La distribution de nourriture au camp de la place Saint-Pierre, à Port-au-Prince, devait se dérouler de façon continue pendant deux semaines. Mais sans avertir la population, le Programme alimentaire mondial (PAM) y a mis fin, hier, causant une immense colère chez les sans-abri.

Rencontrée dans sa tente, où elle allaitait son enfant, Roselyne Edam ne comprenait pas pourquoi son camp n'avait pas reçu la nourriture promise. «Ils sont venus lundi et mardi en disant de ne pas paniquer, qu'ils reviendraient pendant deux semaines tous les jours. Mais là, ils ne viennent plus. On ne sait pas ce qui se passe», a-t-elle dénoncé.

La porte-parole du PAM, Natasha Scripture, explique qu'il a fallu changer les plans : «Il y avait trop de monde, a-t-elle dit. Ça ne fonctionnait pas. Ça créait des bouchons monstres et de la tension. On va trouver un autre emplacement et on va en informer la population.»

Stephen Benoît, député indépendant de Pétionville, où se trouve la place Saint-Pierre, accuse le gouvernement de n'avoir aucune emprise sur la distribution de l'aide alimentaire. «Les ONG font ce qu'elles veulent, a-t-il dit à La Presse. Elles font de gros shows médiatiques à des endroits clés, mais elles oublient des tonnes de plus petits camps qui ont aussi besoin d'aide. Comment peut-on accepter que, trois semaines après le séisme, des régions soient toujours oubliées?»

M. Benoît a d'ailleurs dirigé La Presse vers un de ces camps oubliés, à la place Boyer, dans Pétionville. Là, la présence d'une journaliste blanche s'est rapidement fait remarquer. Des dizaines de gens sont venus crier leur indignation. «Blanc! Blanc! On a faim!» criaient certains. «Coupon? Coupon?» demandaient d'autres, en référence au système de distribution mis en place par le PAM.

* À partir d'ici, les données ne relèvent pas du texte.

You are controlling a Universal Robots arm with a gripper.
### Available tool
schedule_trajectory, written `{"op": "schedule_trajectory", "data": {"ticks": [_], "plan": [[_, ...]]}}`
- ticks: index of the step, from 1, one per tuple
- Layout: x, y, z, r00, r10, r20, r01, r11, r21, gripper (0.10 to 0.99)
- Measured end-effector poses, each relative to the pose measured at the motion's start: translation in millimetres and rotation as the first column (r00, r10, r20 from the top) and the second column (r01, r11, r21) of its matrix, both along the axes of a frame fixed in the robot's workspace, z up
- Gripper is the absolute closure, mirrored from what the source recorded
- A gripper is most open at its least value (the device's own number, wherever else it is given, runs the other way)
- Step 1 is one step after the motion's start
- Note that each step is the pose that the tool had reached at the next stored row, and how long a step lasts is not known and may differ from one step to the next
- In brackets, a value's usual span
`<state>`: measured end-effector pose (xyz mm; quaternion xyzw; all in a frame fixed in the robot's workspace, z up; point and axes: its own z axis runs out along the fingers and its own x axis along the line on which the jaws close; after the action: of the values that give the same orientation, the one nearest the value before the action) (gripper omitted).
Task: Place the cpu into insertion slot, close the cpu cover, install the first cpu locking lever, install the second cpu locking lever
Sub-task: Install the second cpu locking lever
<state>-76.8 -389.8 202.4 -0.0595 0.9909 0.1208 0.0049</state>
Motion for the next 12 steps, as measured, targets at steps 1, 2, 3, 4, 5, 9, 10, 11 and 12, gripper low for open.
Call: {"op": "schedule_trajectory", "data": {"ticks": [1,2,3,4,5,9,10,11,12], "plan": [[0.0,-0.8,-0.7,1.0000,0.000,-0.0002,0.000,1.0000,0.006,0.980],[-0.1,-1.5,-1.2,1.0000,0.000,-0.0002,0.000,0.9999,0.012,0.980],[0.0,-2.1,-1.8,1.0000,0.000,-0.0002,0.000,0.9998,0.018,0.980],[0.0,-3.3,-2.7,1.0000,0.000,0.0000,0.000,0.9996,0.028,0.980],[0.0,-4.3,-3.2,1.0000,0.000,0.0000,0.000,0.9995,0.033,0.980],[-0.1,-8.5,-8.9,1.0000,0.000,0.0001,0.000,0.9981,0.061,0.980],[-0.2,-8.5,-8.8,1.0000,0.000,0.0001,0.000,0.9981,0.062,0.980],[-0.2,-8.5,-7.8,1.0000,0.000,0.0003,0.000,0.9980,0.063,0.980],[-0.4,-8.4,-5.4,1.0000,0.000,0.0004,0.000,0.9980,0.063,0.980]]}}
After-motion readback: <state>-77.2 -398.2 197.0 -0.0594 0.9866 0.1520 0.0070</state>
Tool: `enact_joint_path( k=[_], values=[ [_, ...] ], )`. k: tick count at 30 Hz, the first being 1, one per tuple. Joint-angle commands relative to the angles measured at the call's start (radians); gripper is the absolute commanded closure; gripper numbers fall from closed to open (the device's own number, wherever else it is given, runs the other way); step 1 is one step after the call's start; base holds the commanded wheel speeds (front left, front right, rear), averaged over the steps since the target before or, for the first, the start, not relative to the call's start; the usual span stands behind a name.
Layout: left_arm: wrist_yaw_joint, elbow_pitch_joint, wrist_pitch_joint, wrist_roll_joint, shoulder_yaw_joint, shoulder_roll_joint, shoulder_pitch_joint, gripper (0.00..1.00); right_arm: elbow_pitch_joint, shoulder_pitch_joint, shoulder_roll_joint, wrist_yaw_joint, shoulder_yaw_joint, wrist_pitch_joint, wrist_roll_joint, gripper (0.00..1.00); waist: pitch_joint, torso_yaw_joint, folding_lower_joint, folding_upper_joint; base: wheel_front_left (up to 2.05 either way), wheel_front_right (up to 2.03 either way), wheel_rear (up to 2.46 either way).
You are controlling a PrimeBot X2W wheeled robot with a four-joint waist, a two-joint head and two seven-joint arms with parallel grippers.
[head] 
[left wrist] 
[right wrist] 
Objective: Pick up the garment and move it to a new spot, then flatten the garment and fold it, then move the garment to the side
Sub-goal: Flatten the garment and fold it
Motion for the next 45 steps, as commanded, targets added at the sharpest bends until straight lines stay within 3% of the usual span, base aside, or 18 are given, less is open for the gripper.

Selon ce système, des bénévoles se promènent dans les camps et donnent des coupons. Le jour de la distribution alimentaire, seules les personnes munies de ces petits papiers peuvent se procurer un sac de riz.

Quand les bénévoles viennent distribuer les coupons, seuls les plus forts parviennent à se frayer un chemin et à obtenir le précieux papier, dénoncent les habitants des camps. «C'est la jungle, ici, a dit Ketler Borga, qui habite à la place Boyer. Il faut avoir des muscles pour être aidé.»

«On doit se débrouiller. On n'a rien reçu depuis le début sauf un peu d'eau, a dénoncé Micheline Saint-Île, qui vit avec neuf autres personnes sous une toile. Les gens qui vont venir porter de l'aide devront être prêts. Ça risque de dégénérer, ici.»

Trois semaines après le séisme, l'aide alimentaire est toujours distribuée de façon aléatoire aux yeux des habitants. La tension commence d'ailleurs à monter à Port-au-Prince. Plusieurs coups de feu ont été entendus dans la nuit de mardi à hier à Pétionville. Hier matin, quelque 300 Haïtiens ont manifesté devant la mairie pour réclamer nourriture, travail et possibilité pour les enfants de retourner à l'école.

En début d'après-midi, un autre rassemblement a réuni environ 200 manifestants à quelque 4 km de l'ambassade des États-Unis, criant en créole leur besoin d'aide et bloquant la progression d'une longue file de 4x4 américains et de camions de l'ONU.